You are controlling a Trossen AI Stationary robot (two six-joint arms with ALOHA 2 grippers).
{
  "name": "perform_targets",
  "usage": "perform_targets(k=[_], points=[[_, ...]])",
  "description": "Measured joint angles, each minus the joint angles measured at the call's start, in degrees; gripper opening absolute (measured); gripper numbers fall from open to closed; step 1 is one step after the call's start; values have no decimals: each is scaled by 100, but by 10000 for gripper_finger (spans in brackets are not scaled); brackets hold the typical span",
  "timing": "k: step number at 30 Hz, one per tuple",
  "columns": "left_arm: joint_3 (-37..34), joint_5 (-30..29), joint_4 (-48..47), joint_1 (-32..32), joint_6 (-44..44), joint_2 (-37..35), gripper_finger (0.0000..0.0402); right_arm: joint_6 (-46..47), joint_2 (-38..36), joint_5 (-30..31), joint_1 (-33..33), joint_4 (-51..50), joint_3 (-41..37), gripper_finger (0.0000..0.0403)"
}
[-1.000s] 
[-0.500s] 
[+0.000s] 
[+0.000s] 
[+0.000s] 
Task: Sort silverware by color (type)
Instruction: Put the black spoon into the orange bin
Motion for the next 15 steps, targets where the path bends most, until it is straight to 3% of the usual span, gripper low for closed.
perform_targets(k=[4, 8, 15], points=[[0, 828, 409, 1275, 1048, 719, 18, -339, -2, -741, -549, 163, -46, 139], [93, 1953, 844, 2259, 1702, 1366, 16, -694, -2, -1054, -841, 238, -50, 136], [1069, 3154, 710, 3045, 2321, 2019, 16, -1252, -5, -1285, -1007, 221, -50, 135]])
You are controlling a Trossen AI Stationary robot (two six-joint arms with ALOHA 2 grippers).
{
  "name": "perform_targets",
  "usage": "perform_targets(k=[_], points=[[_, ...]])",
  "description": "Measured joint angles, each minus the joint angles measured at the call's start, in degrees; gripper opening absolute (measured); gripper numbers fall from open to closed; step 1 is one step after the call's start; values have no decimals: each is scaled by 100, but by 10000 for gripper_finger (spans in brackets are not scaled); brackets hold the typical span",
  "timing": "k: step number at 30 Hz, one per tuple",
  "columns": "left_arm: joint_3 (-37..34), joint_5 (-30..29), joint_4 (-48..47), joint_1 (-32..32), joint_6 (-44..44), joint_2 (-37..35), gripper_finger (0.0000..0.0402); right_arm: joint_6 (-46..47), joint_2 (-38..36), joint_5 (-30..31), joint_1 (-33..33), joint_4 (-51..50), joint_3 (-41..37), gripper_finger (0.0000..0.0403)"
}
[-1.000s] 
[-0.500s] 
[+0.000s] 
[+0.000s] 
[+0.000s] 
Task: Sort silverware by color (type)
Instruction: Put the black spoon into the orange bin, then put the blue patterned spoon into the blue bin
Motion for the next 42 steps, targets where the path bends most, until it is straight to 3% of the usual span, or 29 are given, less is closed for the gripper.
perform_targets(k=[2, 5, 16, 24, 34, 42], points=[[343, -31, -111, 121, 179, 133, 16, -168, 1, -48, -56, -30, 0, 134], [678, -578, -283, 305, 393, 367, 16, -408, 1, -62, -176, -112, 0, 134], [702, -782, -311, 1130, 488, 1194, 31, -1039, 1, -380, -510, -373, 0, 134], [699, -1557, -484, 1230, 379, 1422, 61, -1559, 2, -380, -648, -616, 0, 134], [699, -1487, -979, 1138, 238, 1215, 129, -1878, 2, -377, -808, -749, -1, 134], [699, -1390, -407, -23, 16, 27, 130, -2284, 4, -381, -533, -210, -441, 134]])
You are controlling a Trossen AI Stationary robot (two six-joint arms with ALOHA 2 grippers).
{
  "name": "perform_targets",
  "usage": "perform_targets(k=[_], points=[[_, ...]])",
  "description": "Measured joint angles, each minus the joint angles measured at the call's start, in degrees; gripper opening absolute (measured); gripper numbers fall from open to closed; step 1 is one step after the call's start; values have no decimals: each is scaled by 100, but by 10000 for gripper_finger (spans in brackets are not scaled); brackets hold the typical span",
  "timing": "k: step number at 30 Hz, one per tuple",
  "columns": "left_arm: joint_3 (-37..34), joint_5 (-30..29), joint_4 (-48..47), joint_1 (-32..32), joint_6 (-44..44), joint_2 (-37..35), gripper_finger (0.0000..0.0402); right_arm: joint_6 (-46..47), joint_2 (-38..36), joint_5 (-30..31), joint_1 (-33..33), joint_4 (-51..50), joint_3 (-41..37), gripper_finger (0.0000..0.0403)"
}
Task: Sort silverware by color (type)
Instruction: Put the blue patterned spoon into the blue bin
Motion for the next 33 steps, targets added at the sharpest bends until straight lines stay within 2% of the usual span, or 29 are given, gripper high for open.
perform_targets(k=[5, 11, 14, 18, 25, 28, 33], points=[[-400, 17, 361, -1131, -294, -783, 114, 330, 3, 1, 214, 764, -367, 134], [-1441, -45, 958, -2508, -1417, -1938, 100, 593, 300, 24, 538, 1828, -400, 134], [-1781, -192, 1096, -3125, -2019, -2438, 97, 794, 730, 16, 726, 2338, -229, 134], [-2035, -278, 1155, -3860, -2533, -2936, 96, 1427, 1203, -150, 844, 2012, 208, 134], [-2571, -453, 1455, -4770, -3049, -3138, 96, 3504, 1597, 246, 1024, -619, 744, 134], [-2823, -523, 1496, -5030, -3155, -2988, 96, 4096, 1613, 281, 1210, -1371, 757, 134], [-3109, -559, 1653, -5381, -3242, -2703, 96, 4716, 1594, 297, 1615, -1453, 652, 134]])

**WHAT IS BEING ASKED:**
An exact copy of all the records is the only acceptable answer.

**SOLUTION TO THIS TASK:**
You are controlling a Trossen AI Stationary robot (two six-joint arms with ALOHA 2 grippers).
{
  "name": "perform_targets",
  "usage": "perform_targets(k=[_], points=[[_, ...]])",
  "description": "Measured joint angles, each minus the joint angles measured at the call's start, in degrees; gripper opening absolute (measured); gripper numbers fall from open to closed; step 1 is one step after the call's start; values have no decimals: each is scaled by 100, but by 10000 for gripper_finger (spans in brackets are not scaled); brackets hold the typical span",
  "timing": "k: step number at 30 Hz, one per tuple",
  "columns": "left_arm: joint_3 (-37..34), joint_5 (-30..29), joint_4 (-48..47), joint_1 (-32..32), joint_6 (-44..44), joint_2 (-37..35), gripper_finger (0.0000..0.0402); right_arm: joint_6 (-46..47), joint_2 (-38..36), joint_5 (-30..31), joint_1 (-33..33), joint_4 (-51..50), joint_3 (-41..37), gripper_finger (0.0000..0.0403)"
}
[-1.000s] 
[-0.500s] 
[+0.000s] 
[+0.000s] 
[+0.000s] 
Task: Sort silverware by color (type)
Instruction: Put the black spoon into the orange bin
Motion for the next 15 steps, targets where the path bends most, until it is straight to 3% of the usual span, gripper low for closed.
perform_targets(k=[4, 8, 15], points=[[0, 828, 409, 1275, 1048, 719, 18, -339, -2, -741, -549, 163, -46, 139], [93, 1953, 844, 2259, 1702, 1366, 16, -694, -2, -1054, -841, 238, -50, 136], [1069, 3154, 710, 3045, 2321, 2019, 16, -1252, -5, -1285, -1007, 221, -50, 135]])
You are controlling a Trossen AI Stationary robot (two six-joint arms with ALOHA 2 grippers).
{
  "name": "perform_targets",
  "usage": "perform_targets(k=[_], points=[[_, ...]])",
  "description": "Measured joint angles, each minus the joint angles measured at the call's start, in degrees; gripper opening absolute (measured); gripper numbers fall from open to closed; step 1 is one step after the call's start; values have no decimals: each is scaled by 100, but by 10000 for gripper_finger (spans in brackets are not scaled); brackets hold the typical span",
  "timing": "k: step number at 30 Hz, one per tuple",
  "columns": "left_arm: joint_3 (-37..34), joint_5 (-30..29), joint_4 (-48..47), joint_1 (-32..32), joint_6 (-44..44), joint_2 (-37..35), gripper_finger (0.0000..0.0402); right_arm: joint_6 (-46..47), joint_2 (-38..36), joint_5 (-30..31), joint_1 (-33..33), joint_4 (-51..50), joint_3 (-41..37), gripper_finger (0.0000..0.0403)"
}
[-1.000s] 
[-0.500s] 
[+0.000s] 
[+0.000s] 
[+0.000s] 
Task: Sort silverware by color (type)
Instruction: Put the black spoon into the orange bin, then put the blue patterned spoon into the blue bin
Motion for the next 42 steps, targets where the path bends most, until it is straight to 3% of the usual span, or 29 are given, less is closed for the gripper.
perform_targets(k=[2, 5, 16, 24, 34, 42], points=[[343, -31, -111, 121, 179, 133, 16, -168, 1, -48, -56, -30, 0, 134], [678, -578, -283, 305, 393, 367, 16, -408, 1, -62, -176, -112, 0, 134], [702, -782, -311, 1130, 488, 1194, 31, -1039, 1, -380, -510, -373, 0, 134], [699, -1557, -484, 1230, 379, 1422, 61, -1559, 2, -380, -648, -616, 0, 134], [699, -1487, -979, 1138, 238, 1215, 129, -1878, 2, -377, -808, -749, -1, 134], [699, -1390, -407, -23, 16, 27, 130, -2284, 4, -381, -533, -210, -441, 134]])
You are controlling a Trossen AI Stationary robot (two six-joint arms with ALOHA 2 grippers).
{
  "name": "perform_targets",
  "usage": "perform_targets(k=[_], points=[[_, ...]])",
  "description": "Measured joint angles, each minus the joint angles measured at the call's start, in degrees; gripper opening absolute (measured); gripper numbers fall from open to closed; step 1 is one step after the call's start; values have no decimals: each is scaled by 100, but by 10000 for gripper_finger (spans in brackets are not scaled); brackets hold the typical span",
  "timing": "k: step number at 30 Hz, one per tuple",
  "columns": "left_arm: joint_3 (-37..34), joint_5 (-30..29), joint_4 (-48..47), joint_1 (-32..32), joint_6 (-44..44), joint_2 (-37..35), gripper_finger (0.0000..0.0402); right_arm: joint_6 (-46..47), joint_2 (-38..36), joint_5 (-30..31), joint_1 (-33..33), joint_4 (-51..50), joint_3 (-41..37), gripper_finger (0.0000..0.0403)"
}
Task: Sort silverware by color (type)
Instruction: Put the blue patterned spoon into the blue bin
Motion for the next 33 steps, targets added at the sharpest bends until straight lines stay within 2% of the usual span, or 29 are given, gripper high for open.
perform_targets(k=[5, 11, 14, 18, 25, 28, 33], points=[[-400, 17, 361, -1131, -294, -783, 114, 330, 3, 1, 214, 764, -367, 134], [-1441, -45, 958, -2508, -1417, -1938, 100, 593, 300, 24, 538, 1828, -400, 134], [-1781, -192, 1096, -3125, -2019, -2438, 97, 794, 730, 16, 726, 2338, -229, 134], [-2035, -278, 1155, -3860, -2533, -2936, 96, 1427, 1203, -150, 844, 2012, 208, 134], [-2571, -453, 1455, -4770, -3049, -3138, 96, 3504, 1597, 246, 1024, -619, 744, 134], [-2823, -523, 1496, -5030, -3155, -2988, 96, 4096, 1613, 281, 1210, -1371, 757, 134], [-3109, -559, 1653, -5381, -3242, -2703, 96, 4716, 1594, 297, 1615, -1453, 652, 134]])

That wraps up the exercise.